Scalia wrote the official opinion of the minority while Chief Justice John Roberts wrote the opinion for the majority. Curiously, during official arguments about the case Roberts did not ask a single question of either Obama lawyers or the attorneys who represented the opposition. Throughout the process of evaluating Obamacare since the law was passed, Roberts has carefully made sure the new law is protected, even if it meant changing the common meaning of words. For example, in the first challenge to Obamacare that came before the court, Roberts stated that the costs and penalties inherent in the law constitute a tax, although Obama lawyers had argued it is not a tax.
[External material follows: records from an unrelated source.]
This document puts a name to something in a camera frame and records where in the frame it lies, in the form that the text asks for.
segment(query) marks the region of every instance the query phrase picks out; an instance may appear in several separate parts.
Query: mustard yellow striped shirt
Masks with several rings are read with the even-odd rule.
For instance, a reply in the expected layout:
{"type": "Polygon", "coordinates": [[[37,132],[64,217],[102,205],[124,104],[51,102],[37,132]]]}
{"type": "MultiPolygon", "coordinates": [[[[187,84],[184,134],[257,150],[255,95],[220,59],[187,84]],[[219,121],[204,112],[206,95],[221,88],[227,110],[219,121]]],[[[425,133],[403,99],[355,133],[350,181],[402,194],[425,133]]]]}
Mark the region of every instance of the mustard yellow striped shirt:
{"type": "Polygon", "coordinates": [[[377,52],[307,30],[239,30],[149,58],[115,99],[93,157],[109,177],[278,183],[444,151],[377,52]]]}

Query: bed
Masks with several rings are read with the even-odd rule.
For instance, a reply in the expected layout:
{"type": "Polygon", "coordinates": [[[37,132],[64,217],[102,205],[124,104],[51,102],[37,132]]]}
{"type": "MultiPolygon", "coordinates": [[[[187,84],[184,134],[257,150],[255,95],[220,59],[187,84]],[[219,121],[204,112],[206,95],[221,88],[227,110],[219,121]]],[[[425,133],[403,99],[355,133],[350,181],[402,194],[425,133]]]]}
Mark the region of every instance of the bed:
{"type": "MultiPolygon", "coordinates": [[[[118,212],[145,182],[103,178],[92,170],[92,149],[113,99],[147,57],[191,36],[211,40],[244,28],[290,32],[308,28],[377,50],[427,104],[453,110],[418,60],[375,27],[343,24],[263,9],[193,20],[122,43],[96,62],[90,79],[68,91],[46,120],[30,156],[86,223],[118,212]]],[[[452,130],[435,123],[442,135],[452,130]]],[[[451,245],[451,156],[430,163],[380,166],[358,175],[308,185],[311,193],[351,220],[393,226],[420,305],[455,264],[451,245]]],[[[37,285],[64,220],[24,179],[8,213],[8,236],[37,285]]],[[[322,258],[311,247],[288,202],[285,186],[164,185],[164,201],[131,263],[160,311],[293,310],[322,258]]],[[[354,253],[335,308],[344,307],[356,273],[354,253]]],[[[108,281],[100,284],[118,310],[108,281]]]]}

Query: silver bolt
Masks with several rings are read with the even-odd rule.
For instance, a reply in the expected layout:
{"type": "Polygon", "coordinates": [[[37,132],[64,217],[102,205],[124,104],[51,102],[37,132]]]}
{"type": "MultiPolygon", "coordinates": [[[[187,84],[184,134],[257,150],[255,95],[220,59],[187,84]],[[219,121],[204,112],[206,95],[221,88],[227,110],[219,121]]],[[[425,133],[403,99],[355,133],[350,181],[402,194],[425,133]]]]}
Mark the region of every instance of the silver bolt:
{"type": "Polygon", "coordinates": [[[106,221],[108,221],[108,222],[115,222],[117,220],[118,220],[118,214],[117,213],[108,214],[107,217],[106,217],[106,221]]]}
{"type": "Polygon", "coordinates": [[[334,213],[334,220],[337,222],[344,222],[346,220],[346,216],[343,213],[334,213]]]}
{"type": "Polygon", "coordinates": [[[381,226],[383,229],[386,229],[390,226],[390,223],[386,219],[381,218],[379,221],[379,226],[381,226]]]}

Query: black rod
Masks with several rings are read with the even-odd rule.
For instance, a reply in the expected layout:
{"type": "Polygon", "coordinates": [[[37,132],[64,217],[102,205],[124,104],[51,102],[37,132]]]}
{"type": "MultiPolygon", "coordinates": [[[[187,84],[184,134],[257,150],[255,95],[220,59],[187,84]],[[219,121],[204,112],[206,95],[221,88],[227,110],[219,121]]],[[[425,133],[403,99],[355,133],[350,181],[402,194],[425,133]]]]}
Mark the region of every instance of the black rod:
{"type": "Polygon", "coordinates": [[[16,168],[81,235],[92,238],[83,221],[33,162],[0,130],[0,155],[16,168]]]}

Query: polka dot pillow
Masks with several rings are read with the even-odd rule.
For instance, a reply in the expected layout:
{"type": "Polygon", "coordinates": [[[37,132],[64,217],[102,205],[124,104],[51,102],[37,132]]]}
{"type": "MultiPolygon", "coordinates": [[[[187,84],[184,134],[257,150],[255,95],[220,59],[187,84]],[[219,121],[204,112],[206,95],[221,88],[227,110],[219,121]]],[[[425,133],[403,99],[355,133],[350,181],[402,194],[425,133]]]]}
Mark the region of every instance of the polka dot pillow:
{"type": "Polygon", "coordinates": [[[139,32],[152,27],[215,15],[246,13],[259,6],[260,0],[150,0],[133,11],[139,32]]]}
Roberts displayed such outlandish verbal calisthenics again today when he twisted the meaning of the key term state in the text of the law. That simple word was enough for Roberts to discover a means to save and protect Obama’s healthcare law.
Late on Thursday, Judicial Watch President Tom Fitton issued a statement on the SCOTUS decision during which he identified the areas within the ruling that represent a direct affront to the rule of law and constitutional self government. Fitton charged that Justices Breyer, Sotomayor, Kagan, Kennedy, Ginsberg, and Roberts rewrote the law from the bench in order to save it. None of these Justices nor the entirety of the Supreme Court itself have the authority or power to change a law that has come before it for a decision. Yet this is precisely what they did, according to Fitton.
Further, Fitton provided a timely reminder that Congress still has the power to negate the court’s ruling. Just as Congress voted to create the law, it retains the power to negate it. If Congress pushes a new vote, with a Republican majority in both houses, and if it can find a way to override a presidential veto, then Obamacare can be rescinded, no matter what the Supreme Court did today.
But Republicans have yet another tactic in their arsenal. They can use the rules of Congress to negate Obamacare with a mere 51 vote majority in the Senate rather than the normal 60 votes it takes to override a presidential veto. By using what is known as reconciliation, Republicans will need a simple 51 vote majority to repeal and replace Obamacare.
When Democrats controlled Congress and Harry Reid was Senate Majority Leader, he effectively changed the rules so that Republicans would be prevented from filibustering Obama’s judicial appointments and other personnel, preventing them from taking office. Perhaps Reid should get a taste of his own medicine. In other words, Republicans have an entire arsenal of options and parliamentary rules that can be implemented in order to negate Obamacare.